━━━━━ Records shown ━━━━━

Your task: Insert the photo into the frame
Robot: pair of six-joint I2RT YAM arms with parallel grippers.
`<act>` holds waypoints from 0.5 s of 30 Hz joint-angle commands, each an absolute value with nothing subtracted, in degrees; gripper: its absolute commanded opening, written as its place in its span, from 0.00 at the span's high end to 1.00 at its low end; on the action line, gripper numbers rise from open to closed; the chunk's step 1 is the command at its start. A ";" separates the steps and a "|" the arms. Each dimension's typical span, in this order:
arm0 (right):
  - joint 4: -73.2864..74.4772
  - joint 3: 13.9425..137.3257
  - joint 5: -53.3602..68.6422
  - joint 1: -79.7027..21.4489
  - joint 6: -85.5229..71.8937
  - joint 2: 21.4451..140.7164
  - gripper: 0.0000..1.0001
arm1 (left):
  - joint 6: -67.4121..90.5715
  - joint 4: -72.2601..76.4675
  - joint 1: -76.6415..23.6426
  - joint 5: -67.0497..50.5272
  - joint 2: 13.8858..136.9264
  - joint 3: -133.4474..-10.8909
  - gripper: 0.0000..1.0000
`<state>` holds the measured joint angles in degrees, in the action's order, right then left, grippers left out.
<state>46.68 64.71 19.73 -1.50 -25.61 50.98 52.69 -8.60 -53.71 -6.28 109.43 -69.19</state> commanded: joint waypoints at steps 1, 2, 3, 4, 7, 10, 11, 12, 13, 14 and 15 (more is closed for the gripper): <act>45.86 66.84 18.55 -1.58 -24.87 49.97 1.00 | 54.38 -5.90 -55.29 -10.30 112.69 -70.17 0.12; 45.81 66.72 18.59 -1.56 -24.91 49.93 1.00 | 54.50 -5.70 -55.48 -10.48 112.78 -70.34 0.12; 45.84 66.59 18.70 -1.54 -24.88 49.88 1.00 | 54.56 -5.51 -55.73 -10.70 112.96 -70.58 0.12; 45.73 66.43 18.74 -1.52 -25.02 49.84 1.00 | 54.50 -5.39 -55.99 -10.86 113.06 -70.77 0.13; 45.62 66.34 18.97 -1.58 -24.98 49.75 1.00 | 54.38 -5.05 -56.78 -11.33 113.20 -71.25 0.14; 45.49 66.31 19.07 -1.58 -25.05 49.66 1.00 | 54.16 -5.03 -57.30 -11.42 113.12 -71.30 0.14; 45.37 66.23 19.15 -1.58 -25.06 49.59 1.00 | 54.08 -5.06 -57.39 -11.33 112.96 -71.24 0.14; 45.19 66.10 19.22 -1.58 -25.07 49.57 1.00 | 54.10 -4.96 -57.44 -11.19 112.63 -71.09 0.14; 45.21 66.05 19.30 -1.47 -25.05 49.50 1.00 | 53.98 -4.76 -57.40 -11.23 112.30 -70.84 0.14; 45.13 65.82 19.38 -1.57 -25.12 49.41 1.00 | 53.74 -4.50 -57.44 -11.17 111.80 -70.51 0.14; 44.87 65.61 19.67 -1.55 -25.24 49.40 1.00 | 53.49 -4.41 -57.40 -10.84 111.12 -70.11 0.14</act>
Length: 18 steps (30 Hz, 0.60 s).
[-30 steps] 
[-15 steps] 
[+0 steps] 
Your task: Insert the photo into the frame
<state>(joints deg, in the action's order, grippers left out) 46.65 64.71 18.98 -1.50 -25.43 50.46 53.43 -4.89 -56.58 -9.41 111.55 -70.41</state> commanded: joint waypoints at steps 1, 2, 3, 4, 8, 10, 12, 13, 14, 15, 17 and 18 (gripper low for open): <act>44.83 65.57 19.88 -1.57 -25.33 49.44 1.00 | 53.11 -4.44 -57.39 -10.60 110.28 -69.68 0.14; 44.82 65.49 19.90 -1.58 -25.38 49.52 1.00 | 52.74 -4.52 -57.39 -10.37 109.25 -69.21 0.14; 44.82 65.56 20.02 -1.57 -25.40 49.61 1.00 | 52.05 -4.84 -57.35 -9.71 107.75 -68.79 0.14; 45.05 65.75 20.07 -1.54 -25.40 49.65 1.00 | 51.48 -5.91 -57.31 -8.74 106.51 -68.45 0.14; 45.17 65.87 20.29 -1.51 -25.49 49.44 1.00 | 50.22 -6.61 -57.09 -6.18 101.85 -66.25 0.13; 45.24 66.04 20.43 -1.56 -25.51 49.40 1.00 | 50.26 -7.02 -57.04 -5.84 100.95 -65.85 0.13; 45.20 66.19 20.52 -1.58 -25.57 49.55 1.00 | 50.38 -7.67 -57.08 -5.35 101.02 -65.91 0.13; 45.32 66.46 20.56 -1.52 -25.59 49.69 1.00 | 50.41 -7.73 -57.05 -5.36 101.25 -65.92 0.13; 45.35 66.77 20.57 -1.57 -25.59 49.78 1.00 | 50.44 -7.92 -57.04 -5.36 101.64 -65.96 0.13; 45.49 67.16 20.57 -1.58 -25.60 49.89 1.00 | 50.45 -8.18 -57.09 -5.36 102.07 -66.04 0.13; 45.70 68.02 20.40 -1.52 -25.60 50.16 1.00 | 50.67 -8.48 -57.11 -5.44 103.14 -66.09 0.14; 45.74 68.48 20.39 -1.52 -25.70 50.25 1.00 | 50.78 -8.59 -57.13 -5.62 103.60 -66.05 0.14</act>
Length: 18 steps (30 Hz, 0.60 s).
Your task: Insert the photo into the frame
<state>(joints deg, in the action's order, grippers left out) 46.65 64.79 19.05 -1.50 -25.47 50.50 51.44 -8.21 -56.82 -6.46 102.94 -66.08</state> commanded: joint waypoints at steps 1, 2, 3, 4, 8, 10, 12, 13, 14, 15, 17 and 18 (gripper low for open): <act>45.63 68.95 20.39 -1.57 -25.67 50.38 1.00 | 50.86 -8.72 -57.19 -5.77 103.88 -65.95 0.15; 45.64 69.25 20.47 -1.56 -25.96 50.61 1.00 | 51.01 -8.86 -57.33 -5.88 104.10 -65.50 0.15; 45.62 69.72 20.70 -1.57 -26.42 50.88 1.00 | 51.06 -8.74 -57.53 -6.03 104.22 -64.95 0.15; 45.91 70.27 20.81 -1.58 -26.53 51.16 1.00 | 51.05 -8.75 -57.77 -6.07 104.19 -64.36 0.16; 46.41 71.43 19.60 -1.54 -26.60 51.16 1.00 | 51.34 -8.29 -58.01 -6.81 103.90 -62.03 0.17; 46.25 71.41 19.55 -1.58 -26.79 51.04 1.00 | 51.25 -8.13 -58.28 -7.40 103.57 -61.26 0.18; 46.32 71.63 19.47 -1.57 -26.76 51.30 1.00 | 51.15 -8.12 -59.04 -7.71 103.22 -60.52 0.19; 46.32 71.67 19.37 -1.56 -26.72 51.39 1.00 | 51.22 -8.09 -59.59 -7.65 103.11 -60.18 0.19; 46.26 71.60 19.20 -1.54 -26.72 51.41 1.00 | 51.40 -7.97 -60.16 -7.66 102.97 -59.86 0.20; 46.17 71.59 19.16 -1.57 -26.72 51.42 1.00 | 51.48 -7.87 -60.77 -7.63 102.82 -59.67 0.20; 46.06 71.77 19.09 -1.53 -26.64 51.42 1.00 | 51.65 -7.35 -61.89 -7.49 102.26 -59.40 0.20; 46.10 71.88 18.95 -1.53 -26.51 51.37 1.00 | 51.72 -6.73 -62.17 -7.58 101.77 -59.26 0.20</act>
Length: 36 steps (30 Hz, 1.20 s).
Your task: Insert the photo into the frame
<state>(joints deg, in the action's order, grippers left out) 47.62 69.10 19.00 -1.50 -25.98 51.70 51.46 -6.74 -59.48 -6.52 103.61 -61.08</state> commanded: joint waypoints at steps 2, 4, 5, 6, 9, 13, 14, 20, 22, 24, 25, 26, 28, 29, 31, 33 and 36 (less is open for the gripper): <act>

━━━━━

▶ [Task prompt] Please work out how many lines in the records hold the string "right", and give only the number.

▶ [Output of the exercise] 2